È su questa scia che s’inserisce il dialogo Green-Urribarri. Uno degli ultimi libri di Green, “Idee per una psicoanalisi contemporanea”, si fonda su una serie di interviste che Fernando Urribarri ha realizzato all’autore, nel 2001. Non c’è la pretesa di prendere tali formulazioni come un nuovo dogma, ma c’è piuttosto la richiesta di utilizzarle come uno strumento che fornisca, con un certo ottimismo per il futuro della psicoanalisi, una mappa delle sfide presenti nella psicoanalisi attuale insieme a una bussola teorico-clinica per orientarsi, lasciando aree di respiro per lavorare sui punti più difficili.

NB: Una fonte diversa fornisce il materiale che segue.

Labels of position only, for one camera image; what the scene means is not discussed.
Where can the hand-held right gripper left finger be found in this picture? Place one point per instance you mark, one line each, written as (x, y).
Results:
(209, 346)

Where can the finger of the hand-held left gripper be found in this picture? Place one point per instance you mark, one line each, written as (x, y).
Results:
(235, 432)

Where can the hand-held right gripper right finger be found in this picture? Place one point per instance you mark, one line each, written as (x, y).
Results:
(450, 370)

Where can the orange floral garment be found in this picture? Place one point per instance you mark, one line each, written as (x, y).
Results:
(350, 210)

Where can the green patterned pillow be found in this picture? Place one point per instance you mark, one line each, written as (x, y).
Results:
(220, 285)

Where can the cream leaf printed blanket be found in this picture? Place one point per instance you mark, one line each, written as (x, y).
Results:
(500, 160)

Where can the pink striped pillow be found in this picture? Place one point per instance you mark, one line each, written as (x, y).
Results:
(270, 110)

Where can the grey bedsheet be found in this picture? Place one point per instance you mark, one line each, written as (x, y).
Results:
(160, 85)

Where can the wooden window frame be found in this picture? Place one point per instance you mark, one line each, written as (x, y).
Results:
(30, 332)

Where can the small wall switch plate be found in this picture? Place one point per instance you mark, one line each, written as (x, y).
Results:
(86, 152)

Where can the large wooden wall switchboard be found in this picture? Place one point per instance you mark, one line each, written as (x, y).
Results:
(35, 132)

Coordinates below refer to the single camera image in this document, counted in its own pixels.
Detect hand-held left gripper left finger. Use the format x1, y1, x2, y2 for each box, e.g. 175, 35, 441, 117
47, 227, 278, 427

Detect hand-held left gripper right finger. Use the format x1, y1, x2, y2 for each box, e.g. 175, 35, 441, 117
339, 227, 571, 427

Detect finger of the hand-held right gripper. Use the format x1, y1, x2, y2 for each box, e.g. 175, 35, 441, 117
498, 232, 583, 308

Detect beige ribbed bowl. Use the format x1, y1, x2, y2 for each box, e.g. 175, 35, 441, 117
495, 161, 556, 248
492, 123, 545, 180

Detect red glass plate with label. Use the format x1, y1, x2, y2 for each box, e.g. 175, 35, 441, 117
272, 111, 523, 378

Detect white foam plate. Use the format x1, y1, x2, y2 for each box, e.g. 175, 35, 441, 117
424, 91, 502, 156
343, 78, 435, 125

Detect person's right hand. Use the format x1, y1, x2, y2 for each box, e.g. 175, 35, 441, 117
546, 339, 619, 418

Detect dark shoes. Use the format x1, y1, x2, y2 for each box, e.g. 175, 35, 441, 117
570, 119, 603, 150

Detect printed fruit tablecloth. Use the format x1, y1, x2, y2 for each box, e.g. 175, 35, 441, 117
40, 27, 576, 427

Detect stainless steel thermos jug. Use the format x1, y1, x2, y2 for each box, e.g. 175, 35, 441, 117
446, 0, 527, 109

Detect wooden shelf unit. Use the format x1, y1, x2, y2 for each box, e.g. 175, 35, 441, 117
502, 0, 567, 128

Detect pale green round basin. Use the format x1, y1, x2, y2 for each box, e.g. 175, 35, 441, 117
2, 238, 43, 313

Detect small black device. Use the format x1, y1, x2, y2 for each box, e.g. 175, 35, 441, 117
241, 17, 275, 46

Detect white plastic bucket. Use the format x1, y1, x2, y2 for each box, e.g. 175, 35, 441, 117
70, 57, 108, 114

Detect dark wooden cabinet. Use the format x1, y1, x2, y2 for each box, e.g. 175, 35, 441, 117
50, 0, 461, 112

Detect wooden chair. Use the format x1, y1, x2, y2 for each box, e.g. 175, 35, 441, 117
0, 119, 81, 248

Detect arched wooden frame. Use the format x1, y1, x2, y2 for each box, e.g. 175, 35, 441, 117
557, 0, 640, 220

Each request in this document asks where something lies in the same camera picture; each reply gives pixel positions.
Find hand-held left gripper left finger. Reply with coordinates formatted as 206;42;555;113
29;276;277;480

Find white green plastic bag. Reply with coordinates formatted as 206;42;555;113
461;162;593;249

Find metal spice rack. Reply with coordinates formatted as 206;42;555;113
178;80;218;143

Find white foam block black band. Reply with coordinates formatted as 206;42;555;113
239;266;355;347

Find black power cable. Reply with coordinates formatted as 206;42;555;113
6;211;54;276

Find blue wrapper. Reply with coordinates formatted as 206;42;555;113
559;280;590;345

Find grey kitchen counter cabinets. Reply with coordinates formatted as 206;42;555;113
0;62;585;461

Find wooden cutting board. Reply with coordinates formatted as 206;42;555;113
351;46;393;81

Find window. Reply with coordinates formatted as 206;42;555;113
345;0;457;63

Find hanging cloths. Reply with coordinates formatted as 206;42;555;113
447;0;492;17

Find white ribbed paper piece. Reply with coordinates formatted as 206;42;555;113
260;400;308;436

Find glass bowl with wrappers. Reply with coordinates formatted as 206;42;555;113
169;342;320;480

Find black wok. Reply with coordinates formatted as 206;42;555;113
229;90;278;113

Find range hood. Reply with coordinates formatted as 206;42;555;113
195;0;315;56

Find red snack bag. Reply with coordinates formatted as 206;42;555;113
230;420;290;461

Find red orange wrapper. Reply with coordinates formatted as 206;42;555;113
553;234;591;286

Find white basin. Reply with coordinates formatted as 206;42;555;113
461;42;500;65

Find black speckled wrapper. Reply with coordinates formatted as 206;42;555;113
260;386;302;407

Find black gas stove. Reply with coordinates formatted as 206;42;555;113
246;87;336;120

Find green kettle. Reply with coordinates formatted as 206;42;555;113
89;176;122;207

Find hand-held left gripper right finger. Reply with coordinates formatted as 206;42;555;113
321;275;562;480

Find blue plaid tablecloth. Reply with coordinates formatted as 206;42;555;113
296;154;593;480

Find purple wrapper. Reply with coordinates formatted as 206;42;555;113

Sempre Urribarri, più avanti, approfondisce “Il pensiero clinico” (2002) segnalando due assi tematici principali: il primo si incentra sullo studio della distruttività e comprende dal lavoro del negativo nelle strutture non nevrotiche fino alla revisione della teoria della pulsione di morte. Il secondo corrisponde a un’accurata riflessione sulla clinica che punta a sviluppare un nuovo modello clinico terziario organizzato intorno alla nozione di “pensiero clinico”.

Il pensiero clinico ha un versante epistemologico che corrisponde al paradigma della complessità, che è il prodotto delle influenze su Green del pensiero filosofico di Morin, Atlan e Castoriadis. I processi inconsci, sia a livello intrapsichico sia intersoggettivo, sono eterogenei e hanno logiche diverse. C’è un’idea di specificità dell’oggetto psicoanalitico, il suo “recorte” (recorte significa taglio) grazie al setting come condizione del metodo. Queste sono le premesse per la ricerca in psicoanalisi: ovvero il dispositivo metodologico ideale per la ricerca è il setting, condizione di possibilità della relazione analitica e della costituzione dell’oggetto analitico.

Il setting viene distinto dalla sola situazione materiale e si concepisce come una funzione costituente dell’incontro e del processo analitico, di natura transizionale (tra realtà sociale e realtà psichica). Il setting istituisce lo spazio analitico, spazio terzo che rende possibile l’incontro e la separazione tra lo spazio psichico del paziente e dell’analista. Contenimento e distanza: il setting delimita lo spazio potenziale che rende possibile la comunicazione analitica.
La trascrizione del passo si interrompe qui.